NEMUKABAR.COM – Gelombang kritik kembali menghantam Kejaksaan Republik Indonesia. Lembaga Democratic Judicial Reform (DE JURE) menyoroti sikap Kejaksaan Agung yang dinilai tidak tegas dalam menangani kasus investasi bodong Fahrenheit yang menyeret sejumlah jaksa, termasuk Kepala Kejaksaan Negeri Jakarta Barat, Hendri Antoro.
Dalam kasus ini, Hendri dicopot dari jabatannya usai terungkap menerima uang Rp500 juta dari bawahannya, Jaksa Azam Akhmad Ahsya yang sebelumnya divonis 9 tahun penjara oleh Pengadilan Tinggi DKI Jakarta pada 11 September 2025. Namun, Kejaksaan berdalih bahwa Hendri tidak memiliki niat jahat (mens rea)dan hanya “lalai” dalam menerima uang tersebut.
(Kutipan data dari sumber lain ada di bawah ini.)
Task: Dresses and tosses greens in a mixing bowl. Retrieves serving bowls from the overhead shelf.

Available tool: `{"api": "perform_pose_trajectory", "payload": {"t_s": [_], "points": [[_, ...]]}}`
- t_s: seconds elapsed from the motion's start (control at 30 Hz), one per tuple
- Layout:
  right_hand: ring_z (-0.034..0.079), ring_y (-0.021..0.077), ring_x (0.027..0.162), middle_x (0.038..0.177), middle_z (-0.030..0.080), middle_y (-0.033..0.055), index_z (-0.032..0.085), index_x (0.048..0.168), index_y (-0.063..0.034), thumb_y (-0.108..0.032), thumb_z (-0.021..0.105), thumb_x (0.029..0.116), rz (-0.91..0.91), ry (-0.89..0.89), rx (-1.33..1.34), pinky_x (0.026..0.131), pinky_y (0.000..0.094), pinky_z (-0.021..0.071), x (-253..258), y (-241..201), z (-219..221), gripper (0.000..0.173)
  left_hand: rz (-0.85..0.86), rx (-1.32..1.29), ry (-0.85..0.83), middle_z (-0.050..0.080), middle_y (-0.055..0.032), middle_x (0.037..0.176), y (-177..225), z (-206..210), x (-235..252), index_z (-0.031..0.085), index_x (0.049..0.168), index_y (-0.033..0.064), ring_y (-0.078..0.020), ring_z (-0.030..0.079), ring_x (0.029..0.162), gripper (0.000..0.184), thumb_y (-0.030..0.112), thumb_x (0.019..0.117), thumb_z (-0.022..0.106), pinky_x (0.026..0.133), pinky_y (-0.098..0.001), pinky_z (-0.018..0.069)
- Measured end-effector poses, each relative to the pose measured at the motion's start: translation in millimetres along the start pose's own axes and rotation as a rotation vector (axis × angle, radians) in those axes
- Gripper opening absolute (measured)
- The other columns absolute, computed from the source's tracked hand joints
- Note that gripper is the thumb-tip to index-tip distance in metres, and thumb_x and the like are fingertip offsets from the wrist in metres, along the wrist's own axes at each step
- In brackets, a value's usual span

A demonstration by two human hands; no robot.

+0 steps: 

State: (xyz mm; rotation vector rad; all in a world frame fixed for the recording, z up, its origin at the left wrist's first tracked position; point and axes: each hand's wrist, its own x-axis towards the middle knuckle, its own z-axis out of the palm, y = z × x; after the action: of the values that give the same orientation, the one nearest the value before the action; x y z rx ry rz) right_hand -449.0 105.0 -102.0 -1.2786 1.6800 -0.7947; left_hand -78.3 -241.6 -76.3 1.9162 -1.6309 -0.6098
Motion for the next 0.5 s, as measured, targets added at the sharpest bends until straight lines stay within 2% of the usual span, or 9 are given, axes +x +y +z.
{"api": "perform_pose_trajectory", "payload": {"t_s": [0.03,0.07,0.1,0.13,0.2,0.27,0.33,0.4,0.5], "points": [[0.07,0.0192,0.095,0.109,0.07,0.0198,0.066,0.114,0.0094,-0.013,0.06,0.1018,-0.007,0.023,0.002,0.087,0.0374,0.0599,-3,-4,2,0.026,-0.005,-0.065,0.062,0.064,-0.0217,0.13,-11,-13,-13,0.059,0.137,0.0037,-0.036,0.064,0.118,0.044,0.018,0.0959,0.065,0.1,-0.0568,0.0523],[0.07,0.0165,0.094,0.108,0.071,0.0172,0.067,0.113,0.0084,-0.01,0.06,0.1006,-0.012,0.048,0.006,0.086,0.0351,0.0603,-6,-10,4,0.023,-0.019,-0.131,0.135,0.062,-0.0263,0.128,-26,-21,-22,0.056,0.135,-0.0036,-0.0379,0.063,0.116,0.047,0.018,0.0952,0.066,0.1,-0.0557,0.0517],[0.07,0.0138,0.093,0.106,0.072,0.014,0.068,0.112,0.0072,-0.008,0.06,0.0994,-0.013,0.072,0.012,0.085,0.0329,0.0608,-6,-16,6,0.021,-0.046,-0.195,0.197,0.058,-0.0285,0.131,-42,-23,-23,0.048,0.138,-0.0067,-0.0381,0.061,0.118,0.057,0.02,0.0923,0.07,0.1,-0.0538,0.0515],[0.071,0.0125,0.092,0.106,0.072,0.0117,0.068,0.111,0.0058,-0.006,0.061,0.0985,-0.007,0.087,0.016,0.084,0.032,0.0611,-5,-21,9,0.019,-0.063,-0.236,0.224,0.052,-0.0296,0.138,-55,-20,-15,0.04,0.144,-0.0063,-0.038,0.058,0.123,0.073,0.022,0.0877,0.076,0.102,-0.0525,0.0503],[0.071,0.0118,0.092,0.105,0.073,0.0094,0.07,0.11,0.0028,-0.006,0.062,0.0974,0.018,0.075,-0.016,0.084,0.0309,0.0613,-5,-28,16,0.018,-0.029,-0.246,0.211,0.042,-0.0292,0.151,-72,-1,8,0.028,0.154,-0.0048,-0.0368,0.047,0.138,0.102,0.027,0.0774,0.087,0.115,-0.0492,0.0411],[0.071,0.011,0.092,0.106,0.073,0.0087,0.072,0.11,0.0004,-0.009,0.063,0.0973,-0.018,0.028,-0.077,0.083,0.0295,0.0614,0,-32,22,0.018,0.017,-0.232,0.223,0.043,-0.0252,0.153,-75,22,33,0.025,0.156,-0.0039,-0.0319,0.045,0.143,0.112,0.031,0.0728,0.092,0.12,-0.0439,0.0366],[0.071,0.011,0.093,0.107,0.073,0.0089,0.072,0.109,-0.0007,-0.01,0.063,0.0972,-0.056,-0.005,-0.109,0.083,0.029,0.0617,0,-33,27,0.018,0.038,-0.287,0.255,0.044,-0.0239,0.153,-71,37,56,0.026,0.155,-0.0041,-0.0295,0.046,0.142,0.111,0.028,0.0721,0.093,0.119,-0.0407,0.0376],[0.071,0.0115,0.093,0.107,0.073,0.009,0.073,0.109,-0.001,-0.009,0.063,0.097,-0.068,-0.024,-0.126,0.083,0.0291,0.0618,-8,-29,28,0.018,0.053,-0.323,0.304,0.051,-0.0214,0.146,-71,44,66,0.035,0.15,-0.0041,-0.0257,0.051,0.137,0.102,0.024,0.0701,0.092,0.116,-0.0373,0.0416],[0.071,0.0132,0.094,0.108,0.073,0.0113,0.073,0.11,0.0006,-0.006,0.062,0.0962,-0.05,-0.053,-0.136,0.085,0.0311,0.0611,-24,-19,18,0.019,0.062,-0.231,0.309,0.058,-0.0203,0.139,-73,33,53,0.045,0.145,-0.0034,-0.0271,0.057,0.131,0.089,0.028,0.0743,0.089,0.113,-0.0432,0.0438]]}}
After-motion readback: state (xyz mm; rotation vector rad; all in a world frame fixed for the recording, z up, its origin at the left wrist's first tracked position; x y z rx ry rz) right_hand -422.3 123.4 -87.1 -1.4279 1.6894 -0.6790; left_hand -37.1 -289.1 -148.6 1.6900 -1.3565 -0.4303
Langkah Kejaksaan ini dinilai janggal dan mencederai semangat pemberantasan korupsi.
Direktur Eksekutif DE JURE, Bhatara Ibnu Reza menilai bahwa Kejaksaan justru terkesan berusaha memutus rantai tanggung jawab hukum hanya pada tingkat bawah, tanpa menyentuh pejabat yang lebih tinggi.
“Kami melihat Kejaksaan sedang berusaha menutup keterlibatan pihak lain dengan cara menghentikan kasus ini di level Jaksa Azam. Ada indikasi perlindungan yang tidak proporsional terhadap pejabat yang ikut menikmati uang hasil kejahatan,” tegas Bhatara, yang dikirim dari rilis Setara Institute, hari ini.
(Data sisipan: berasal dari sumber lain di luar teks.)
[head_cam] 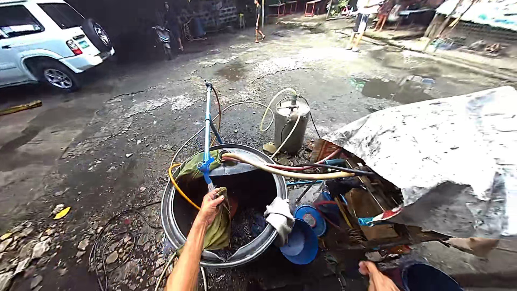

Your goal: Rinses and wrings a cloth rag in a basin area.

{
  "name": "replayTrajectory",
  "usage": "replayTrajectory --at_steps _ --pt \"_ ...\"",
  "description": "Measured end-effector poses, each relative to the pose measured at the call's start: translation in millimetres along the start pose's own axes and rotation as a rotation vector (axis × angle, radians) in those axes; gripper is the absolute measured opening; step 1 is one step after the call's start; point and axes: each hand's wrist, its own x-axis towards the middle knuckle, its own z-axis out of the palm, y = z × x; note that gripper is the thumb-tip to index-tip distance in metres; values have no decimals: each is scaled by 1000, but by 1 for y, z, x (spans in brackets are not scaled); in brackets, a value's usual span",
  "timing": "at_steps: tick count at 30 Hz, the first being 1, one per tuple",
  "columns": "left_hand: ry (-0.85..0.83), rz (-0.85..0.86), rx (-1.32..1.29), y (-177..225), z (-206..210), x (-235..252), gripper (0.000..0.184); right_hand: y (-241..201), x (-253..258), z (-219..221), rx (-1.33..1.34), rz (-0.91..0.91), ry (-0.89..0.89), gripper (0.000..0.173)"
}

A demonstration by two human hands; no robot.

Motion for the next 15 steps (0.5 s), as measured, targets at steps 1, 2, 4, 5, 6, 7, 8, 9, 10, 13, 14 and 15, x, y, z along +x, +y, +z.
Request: replayTrajectory --at_steps 1,2,4,5,6,7,8,9,10,13,14,15 --pt "2 0 -4 4 -3 -1 38 -8 23 -2 -12 -85 85 35" --pt "16 -19 4 8 -7 -3 36 -22 45 -3 -33 -177 169 35" --pt "77 -72 -11 11 -18 -9 33 -80 78 -5 -41 -339 229 36" --pt "109 -75 -38 12 -24 -9 31 -123 91 -7 -19 -403 229 34" --pt "135 -56 -58 15 -28 -6 27 -169 102 -6 16 -455 227 32" --pt "149 -31 -67 19 -30 -3 23 -212 109 -3 52 -501 218 30" --pt "156 -9 -67 21 -30 -1 19 -250 115 4 81 -553 212 29" --pt "154 6 -65 23 -29 -1 19 -282 122 14 98 -613 221 28" --pt "142 23 -58 26 -29 -2 19 -309 130 25 104 -670 232 27" --pt "88 68 4 38 -27 5 22 -370 156 50 139 -704 153 34" --pt "68 78 28 37 -27 7 23 -384 163 59 157 -681 100 41" --pt "43 89 42 35 -28 11 22 -393 172 67 176 -665 63 50"
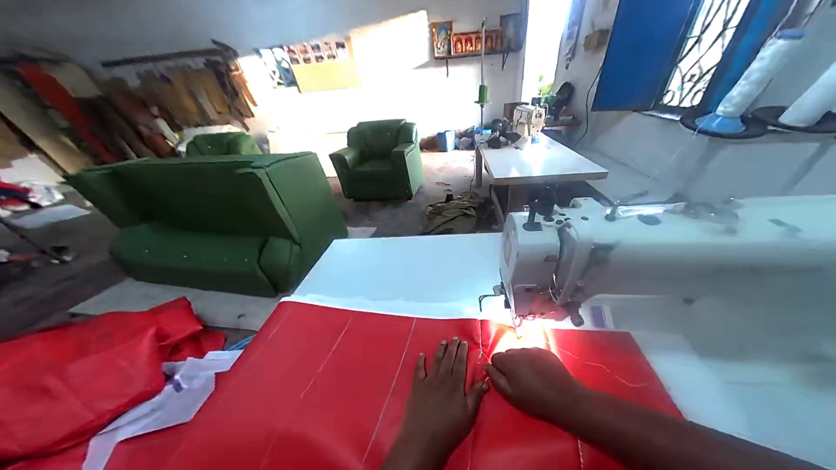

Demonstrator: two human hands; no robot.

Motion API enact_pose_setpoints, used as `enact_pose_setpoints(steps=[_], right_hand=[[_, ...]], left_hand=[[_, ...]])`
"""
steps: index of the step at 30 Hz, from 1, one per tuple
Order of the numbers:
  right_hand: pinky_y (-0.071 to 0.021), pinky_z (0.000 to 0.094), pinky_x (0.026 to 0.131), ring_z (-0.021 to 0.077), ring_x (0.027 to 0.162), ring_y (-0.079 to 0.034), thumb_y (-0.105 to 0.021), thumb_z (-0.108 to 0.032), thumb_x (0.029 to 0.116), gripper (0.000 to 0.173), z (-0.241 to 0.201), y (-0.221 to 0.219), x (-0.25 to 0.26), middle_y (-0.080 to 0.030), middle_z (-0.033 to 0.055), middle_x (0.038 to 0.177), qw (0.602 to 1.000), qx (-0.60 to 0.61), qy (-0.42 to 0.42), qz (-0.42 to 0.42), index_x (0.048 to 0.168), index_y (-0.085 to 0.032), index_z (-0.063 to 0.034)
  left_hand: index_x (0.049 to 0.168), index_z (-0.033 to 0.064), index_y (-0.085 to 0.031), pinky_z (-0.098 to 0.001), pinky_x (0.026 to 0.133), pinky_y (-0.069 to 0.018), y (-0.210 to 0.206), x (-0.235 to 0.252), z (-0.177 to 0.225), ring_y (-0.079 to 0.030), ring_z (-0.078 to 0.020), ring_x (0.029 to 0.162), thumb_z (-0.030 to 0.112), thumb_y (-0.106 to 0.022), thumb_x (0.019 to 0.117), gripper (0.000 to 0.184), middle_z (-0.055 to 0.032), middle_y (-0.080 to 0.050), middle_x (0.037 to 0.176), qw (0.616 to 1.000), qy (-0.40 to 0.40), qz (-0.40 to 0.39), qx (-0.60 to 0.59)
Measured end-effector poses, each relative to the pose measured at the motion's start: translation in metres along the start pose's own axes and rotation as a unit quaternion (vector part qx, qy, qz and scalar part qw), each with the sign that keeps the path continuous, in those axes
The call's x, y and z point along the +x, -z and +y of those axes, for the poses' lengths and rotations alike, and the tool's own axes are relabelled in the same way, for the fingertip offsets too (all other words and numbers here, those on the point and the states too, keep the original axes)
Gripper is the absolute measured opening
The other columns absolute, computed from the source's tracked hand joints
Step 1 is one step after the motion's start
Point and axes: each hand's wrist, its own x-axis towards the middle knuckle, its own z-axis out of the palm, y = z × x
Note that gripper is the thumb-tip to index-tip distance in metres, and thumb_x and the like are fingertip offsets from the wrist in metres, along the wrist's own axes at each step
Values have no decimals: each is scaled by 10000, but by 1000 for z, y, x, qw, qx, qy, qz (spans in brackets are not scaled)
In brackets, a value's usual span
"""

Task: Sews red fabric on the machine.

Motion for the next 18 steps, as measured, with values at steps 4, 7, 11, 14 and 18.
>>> enact_pose_setpoints(steps=[4, 7, 11, 14, 18], right_hand=[[-500, 603, 763, 414, 950, -679, -305, -362, 1102, 512, -10, -10, -28, -674, 226, 953, 997, 27, 64, -27, 997, -635, 14], [-502, 591, 723, 400, 898, -684, -323, -352, 1099, 499, -11, -28, -42, -667, 217, 905, 993, 54, 101, -22, 949, -630, 13], [-502, 539, 640, 361, 783, -684, -364, -350, 1084, 489, -9, -48, -50, -652, 188, 799, 989, 83, 116, 47, 867, -626, 2], [-511, 552, 668, 371, 816, -691, -370, -348, 1089, 489, -7, -44, -50, -668, 200, 836, 987, 76, 135, 40, 897, -641, 10], [-554, 465, 579, 304, 714, -712, -486, -230, 1039, 321, 16, -25, -37, -693, 131, 781, 943, -71, 275, 172, 864, -676, -41]], left_hand=[[1565, 50, -411, -654, 1181, -260, -19, -37, 6, -384, -310, 1505, 531, -265, 1066, 708, -94, -431, 1614, 995, -42, 87, 11], [1519, 21, -475, -657, 1125, -345, -29, -59, 10, -465, -343, 1448, 513, -287, 1052, 703, -114, -495, 1566, 989, -47, 136, 28], [1508, -19, -470, -659, 1125, -338, -30, -70, 13, -465, -377, 1442, 600, -318, 1016, 805, -164, -484, 1563, 991, -22, 129, 37], [1514, -31, -456, -680, 1127, -321, -28, -70, 14, -444, -399, 1452, 648, -317, 999, 862, -187, -462, 1573, 993, -19, 113, 36], [1503, -35, -472, -688, 1116, -331, -29, -70, 12, -459, -405, 1440, 724, -308, 958, 949, -185, -476, 1563, 992, -28, 116, 40]])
Menurut DE JURE, penerimaan uang dalam jumlah besar tanpa dasar hukum jelas telah melanggar Pasal 4(i) PP Nomor 94 Tahun 2021 tentang Disiplin PNS, yang menegaskan larangan menerima pemberian terkait pelaksanaan tugas.
Dengan demikian, tidak ada alasan bagi Hendri untuk tidak menduga bahwa pemberian uang ratusan juta tersebut adalah pelanggaran serius.
Bhatara juga menyoroti lemahnya Komisi Kejaksaan RI dalam menjalankan fungsi pengawasan eksternal sebagaimana diatur dalam Perpres Nomor 18 Tahun 2011.
Menurutnya, lembaga tersebut seharusnya proaktif sejak awal ketika muncul dugaan pelanggaran etik dan pidana yang melibatkan pejabat Kejaksaan.
“Komisi Kejaksaan seharusnya hadir bersama korban sejak hari pertama kasus ini mencuat, bukan menunggu laporan. Tanpa pengawasan aktif, keadilan bagi korban hanya jadi wacana,” ujarnya.
DE JURE mendesak agar Kejaksaan tidak hanya berhenti pada sanksi administratif, melainkan melakukan penegakan hukum menyeluruh dan transparan terhadap semua pihak yang diduga terlibat.
“Jika Kejaksaan terus melindungi jaksa bermasalah atas dasar semangat korsa, kepercayaan publik (public trust) akan hancur. Ini bukan sekadar soal nama baik institusi, tapi soal moral dan keadilan bagi rakyat,” tutup Bhatara.